The authours final observations warrant some thoughts.
That the left aorta, which arises from the right – pulmonary – ventricle, is the main blood delivery route for the digestive system. During right to left shunting, oxygenated blood from the left ventricle, gets shoved to the left aorta, and down to the digestive system. That this coincides with increased gastric acid secretion is telling, and strongly suggestive as to the role of the R-L shunt.
Yet R-L shunting also occurs during dives, and this is still the best explanation for the cog toothed valve. If the crocodylian heart really was specifically developed to increase digestion, then why block the path to the lungs at all? This study shows that the gastrointestinal system benefits from increased oxygen to these tissues. So why block the lungs, if one is trying to keep them oxygenated. Unfortunately the paper doesn’t really mention whether, or not the cog toothed valve was activated during this process. Personally, I don’t remember reading any case of the R-L shunt being used in crocs, without incorporating the cog tooth valve, so…
I felt that the authours put too much emphasis on endothermy vs. ectothermy. Their final observations involved a blanket statement regarding the R-L shunt in all reptiles. As I mentioned above, crocodylians are unique in their cardiovascular anatomy and physiology. They are also renowned for their very acidic stomach acid. It would seem more parsimonious to say that the R-L shunt in crocodylians, plays a large role in gastric acid secretion for these animals only; and wait for subsequent studies in other reptiles before saying this is true for the whole class.
Okay, so maybe their acid isn’t quite this strong, but you get the point.

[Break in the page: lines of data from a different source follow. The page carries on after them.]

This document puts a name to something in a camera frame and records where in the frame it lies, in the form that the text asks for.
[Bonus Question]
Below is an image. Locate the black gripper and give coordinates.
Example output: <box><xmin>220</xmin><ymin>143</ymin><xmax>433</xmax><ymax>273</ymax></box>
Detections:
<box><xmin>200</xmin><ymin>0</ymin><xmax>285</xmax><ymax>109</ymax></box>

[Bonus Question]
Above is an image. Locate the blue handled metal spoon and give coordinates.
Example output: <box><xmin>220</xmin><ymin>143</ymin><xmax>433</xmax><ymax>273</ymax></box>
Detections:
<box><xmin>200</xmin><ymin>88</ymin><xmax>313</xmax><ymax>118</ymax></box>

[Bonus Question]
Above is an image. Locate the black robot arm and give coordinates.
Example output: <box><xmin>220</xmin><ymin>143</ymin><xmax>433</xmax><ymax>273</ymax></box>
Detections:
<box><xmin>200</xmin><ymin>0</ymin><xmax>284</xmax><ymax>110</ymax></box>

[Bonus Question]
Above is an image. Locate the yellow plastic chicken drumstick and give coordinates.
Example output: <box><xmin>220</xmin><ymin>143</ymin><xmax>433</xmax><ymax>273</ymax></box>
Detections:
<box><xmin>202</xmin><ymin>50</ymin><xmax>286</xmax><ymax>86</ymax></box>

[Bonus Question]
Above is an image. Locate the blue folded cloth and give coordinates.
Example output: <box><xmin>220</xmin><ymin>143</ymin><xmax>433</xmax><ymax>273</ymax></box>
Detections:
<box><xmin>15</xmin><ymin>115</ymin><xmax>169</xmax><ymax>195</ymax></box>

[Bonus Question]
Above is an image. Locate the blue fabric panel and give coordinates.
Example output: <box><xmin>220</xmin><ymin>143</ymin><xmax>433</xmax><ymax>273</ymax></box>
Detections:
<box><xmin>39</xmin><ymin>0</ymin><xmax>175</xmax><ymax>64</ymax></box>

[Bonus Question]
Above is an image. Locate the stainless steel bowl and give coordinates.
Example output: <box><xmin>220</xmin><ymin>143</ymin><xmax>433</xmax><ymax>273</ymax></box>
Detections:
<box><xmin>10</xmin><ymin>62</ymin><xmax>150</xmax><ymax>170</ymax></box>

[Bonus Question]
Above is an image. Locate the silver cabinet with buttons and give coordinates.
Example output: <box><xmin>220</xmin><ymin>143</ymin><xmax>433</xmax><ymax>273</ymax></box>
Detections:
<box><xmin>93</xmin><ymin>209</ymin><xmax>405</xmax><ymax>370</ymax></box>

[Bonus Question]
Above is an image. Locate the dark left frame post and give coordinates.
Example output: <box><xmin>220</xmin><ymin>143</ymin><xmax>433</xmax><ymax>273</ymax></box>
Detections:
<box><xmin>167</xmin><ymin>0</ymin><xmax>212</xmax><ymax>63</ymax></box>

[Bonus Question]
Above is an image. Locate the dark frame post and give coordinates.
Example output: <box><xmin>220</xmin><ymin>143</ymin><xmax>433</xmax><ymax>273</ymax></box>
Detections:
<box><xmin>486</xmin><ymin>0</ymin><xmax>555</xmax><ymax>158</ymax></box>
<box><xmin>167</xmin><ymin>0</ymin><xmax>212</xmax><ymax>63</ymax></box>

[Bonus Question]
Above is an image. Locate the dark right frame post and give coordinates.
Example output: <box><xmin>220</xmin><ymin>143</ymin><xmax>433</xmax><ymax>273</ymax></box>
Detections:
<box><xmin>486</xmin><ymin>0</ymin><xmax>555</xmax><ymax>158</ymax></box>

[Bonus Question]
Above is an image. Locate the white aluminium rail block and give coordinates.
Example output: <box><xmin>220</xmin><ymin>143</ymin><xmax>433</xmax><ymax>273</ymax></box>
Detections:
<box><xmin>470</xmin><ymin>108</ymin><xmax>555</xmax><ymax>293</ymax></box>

Lastly (I know, I know, this just keeps going), I found it interesting that they studied the effects of gastric acid secretion on the vertebra of a cow. This vert took over 2 weeks to digest! While I can accept that this was partly due to the size of the object, and it’s material (bone is tough, after all.), but 2 weeks! Even at the lower temperature that the experimental group was kept at, it seems hard to believe. The authours gave no mention of gizzard usage in these animals, which suggests that the animals were never given access to gastroliths, which should have sped up the digestive process considerably.
Either way, the study was interesting. I just think that the authours took their final results a little too far.